12. En cinquième lieu, aux termes de l’article L. 732-7 du code de l’entrée et du séjour des étrangers et du droit d’asile : « Il est remis aux étrangers assignés à résidence en application de l’article L. 731-1 une information sur les modalités d’exercice de leurs droits, les obligations qui leur incombent et, le cas échéant, la possibilité de bénéficier d’une aide au retour. / (…) ». Aux termes de l’article R. 732-5 du même code : « L’étranger auquel est notifiée une assignation à résidence en application de l’article L. 731-1, est informé de ses droits et obligations par la remise d’un formulaire à l’occasion de la notification de la décision par l’autorité administrative ou, au plus tard, lors de sa première présentation aux services de police ou aux unités de gendarmerie. / (…) ». Il résulte de ces dispositions que la remise du formulaire doit s’effectuer au moment de la notification de la décision d’assignation à résidence ou, au plus tard, lors de la première présentation de l’étranger aux services de police ou de gendarmerie. S’agissant d’une formalité postérieure à l’édiction de la décision d’assignation à résidence, l’éventuelle absence de remise du formulaire est ainsi sans incidence sur la légalité de cette décision. Dès lors, le moyen tiré de la méconnaissance des dispositions précitées, qui est inopérant, ne peut qu’être écarté.
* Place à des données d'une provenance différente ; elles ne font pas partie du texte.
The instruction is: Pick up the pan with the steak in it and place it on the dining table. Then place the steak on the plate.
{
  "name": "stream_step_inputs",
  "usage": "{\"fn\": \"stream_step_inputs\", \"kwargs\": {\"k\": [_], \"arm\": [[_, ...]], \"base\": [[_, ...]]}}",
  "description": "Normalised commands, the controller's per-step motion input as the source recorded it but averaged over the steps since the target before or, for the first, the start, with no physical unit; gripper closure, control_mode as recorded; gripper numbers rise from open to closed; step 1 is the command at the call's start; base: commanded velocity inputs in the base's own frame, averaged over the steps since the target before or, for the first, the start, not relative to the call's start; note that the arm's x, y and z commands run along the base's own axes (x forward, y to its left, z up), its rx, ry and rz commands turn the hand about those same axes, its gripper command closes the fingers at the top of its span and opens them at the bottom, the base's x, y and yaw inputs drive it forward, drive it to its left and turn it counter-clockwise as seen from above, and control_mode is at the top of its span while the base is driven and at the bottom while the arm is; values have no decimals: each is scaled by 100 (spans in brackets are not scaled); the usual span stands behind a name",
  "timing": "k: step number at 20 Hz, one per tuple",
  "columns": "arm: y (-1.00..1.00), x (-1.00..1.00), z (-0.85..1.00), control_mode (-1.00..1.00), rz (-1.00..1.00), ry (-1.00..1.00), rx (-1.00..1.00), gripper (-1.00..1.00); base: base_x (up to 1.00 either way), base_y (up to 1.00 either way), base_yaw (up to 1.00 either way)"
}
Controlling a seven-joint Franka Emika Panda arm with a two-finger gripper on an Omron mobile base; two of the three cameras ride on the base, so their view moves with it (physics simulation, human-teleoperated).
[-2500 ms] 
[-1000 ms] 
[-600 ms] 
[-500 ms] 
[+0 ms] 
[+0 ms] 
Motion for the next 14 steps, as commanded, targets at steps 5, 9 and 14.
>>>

13. En sixième lieu, il ne ressort pas des pièces du dossier que Mme B… exerce une quelconque activité privée ou professionnelle. Dans ces conditions, en l’assignant à résidence et en l’obligeant à se présenter auprès des services de police de la commune de Villeneuve d’Ascq chaque lundi, mercredi et vendredi à 10 heures pendant la durée de cette mesure, le préfet du Nord n’a pas porté une atteinte disproportionnée à son droit au respect de sa vie privée et familiale, eu égard aux motifs de cette assignation à résidence. Dès lors, ce moyen doit être écarté.
14. En dernier lieu, l’obligation de quitter le territoire français n’étant pas illégale, la requérante n’est pas fondée à soutenir que les décisions subséquentes fixant le pays de destination, refusant l’octroi d’un délai de départ volontaire, portant interdiction de retour sur le territoire français pendant une durée d’un an et l’assignant à résidence seraient privées de base légale.
15. Il résulte de tout ce qui précède que Mme B… n’est pas fondée à demander l’annulation des arrêtés attaqués. Il y a lieu, dès lors, de rejeter ses conclusions à fin d’injonction ainsi que, par voie de conséquence, celles tendant à l’application des articles 37 de la loi du 10 juillet 1991 et L. 761-1 du code de justice administrative.
D E C I D E :
Article 1er : Mme B… est admise, à titre provisoire, au bénéfice de l’aide juridictionnelle.
Article 2 : Les requêtes présentées par Mme B… sont rejetées.
Article 3 : Le présent jugement sera notifié à M. A… C… et au préfet du Nord.
Rendu public par mise à disposition au greffe le 13 novembre 2025.
Le magistrat désigné,
signé
G. VandenbergheLe greffier,
signé
R. Antoine
La République mande et ordonne au préfet du Nord en ce qui le concerne ou à tous commissaires de justice à ce requis en ce qui concerne les voies de droit commun contre les parties privées, de pourvoir à l’exécution du présent jugement.